Resolving the pressure forces in the y direction

   $\begin{array}{l}\text{Vertical pressure force on BC + weight of fluid element - Vertical pressure frce on AC = 0}\\ {\text{P}}_{\text{BC}}\text{×dx×1 + }\left(\frac{\text{1}}{\text{2}}\text{×dy×dx×w}\right){\text{- P}}_{\text{AC}}\text{×AC×1 = 0, (As weight of fluid element is negligible)}\\ {\text{P}}_{\text{BC}}{\text{×dx×1 - P}}_{\text{AC}}\text{×dx×1 = 0}\\ {\text{P}}_{BC}{\text{ = P}}_{AC}\\ \therefore {\text{ P}}_{AB}{\text{ = P}}_{BC}{\text{ = P}}_{AC}\text{ - eq1}\end{array}$

Since the choice of fluid element is arbitrary, force on BC could be in any direction, Hence pressure at a point in all the direction is uniform and is equal in all direction.

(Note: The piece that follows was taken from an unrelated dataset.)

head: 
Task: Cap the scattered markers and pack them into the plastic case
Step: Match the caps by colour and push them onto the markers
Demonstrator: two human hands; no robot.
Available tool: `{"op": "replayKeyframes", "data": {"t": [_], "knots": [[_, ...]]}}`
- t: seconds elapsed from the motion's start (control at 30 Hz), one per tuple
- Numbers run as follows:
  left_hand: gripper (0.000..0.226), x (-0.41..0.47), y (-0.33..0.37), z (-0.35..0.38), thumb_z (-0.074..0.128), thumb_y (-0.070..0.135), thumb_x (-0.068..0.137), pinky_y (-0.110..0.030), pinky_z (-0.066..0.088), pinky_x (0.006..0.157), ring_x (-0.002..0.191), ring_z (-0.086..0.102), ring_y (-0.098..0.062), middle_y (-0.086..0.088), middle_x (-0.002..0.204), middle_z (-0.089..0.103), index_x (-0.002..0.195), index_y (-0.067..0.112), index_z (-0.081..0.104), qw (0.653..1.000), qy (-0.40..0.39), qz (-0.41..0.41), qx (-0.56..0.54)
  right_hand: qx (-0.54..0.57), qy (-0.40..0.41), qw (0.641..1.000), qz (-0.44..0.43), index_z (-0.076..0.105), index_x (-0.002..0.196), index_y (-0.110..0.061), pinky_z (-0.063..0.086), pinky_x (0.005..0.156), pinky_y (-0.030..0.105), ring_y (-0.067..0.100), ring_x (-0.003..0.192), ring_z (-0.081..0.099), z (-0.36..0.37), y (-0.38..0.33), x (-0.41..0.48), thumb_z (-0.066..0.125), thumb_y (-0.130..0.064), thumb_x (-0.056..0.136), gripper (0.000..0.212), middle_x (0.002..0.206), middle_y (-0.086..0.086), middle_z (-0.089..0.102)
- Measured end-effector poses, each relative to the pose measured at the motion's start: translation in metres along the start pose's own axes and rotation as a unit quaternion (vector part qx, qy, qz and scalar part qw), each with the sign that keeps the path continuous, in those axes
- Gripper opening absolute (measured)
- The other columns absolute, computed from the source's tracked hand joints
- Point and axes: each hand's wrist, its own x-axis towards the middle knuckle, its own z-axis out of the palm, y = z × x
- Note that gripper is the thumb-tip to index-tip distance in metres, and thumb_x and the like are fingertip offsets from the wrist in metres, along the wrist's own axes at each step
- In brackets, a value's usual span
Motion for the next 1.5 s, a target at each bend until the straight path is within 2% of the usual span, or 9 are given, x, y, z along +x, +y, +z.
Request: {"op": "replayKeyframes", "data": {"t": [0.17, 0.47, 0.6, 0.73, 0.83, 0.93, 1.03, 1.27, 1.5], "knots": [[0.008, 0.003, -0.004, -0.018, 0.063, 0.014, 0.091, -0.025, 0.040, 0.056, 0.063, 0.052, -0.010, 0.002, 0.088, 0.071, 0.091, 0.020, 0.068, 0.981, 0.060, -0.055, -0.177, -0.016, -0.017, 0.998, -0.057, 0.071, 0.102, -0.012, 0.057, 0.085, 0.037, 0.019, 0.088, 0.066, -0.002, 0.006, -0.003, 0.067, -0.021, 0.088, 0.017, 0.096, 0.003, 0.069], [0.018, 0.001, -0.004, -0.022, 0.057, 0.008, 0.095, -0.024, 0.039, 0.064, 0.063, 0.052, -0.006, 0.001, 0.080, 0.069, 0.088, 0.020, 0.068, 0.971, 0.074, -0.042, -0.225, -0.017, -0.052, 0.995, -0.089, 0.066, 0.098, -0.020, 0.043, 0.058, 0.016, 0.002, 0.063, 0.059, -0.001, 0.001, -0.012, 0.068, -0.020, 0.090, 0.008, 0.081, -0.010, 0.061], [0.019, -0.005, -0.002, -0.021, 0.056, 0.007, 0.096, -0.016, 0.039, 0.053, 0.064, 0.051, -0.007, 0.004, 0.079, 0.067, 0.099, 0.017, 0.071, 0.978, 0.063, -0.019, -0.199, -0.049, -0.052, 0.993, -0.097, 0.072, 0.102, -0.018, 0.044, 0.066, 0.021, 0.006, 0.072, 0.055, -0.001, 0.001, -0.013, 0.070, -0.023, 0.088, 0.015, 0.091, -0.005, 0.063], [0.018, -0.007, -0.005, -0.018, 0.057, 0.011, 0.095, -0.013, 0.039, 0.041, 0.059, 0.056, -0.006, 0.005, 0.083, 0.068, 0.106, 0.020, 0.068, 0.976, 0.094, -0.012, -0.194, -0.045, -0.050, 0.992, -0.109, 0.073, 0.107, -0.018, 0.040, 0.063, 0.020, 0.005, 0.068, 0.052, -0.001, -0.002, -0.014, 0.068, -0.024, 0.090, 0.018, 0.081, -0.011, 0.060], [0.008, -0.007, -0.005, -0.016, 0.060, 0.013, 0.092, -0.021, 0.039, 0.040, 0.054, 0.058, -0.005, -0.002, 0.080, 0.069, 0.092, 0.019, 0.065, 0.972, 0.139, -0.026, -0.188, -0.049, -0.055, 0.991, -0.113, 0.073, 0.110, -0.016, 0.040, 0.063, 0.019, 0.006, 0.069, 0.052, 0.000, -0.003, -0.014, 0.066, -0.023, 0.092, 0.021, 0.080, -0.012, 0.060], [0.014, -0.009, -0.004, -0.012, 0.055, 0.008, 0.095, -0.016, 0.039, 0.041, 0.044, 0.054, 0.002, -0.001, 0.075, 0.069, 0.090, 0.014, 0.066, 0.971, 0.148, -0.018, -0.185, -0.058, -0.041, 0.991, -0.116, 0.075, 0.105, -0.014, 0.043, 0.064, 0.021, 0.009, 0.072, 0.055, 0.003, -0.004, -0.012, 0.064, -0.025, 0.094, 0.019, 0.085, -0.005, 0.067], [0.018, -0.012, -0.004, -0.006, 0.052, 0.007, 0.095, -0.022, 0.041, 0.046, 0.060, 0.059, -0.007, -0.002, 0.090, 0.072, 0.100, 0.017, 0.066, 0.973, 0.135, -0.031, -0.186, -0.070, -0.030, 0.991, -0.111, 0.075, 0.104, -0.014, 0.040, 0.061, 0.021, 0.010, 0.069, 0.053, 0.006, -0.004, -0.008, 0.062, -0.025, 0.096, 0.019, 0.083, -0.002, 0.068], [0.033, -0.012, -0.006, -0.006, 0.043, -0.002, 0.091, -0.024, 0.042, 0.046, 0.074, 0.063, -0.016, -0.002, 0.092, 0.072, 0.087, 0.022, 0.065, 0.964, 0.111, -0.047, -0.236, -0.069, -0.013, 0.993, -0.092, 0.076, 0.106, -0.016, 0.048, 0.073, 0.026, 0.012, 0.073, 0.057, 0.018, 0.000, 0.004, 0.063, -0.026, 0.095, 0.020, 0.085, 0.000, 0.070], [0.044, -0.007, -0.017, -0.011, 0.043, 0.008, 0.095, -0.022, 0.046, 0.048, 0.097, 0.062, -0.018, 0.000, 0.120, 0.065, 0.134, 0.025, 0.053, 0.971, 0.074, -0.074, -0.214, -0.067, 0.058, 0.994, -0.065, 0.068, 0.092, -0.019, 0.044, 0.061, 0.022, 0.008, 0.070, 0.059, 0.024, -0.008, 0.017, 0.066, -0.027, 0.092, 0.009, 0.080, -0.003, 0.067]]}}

The hydrostatic law states that the rate of increase with respect to depth in a stationary fluid is equal to the specific weight of the fluid.

   $\begin{array}{l}\frac{\text{dP}}{\text{dZ}}\text{ = ρg}\\ \text{where Z is the depth of the point in the fluid, which is positive in the downward direction}\text{. }\end{array}$

To prove this, consider a small rectangular shaped fluid element of cross sectional area $\Delta \text{A}$.

  

   $\begin{array}{l}\text{In horizontal direction, pressure forces on AC and BD are equal and opposite}\\ \text{Resolving Pressure forces in the vertical direction}\\ \text{P}\Delta \text{A + }\left(\text{w}\times \Delta \text{A}\times \Delta \text{Z}\right)\text{ -}\left(\text{ P + }\frac{\partial P}{\partial Z}\Delta Z\right)\times \Delta A\text{ = 0}\\ \text{P}\Delta \text{A + }\left(\text{w}\times \Delta \text{A}\times \Delta \text{Z}\right)\text{ -P}\Delta A\text{ - }\frac{\partial P}{\partial Z}\Delta Z\Delta A\text{ = 0}\\ \left(\text{w}\times \Delta \text{A}\times \Delta \text{Z}\right)\text{ - }\frac{\partial P}{\partial Z}\Delta Z\Delta A\text{ = 0}\\ \frac{\partial P}{\partial Z}\Delta Z\Delta A=\left(\text{w}\times \Delta \text{A}\times \Delta \text{Z}\right)\end{array}$

   $\frac{\partial P}{\partial Z}\text{ = w},\text{ rate of pressure variation along the depth is equal to the specific weight of the fluid - eq2}$

further at a given depth in a fluid, for a given density, $\text{ ρ}$.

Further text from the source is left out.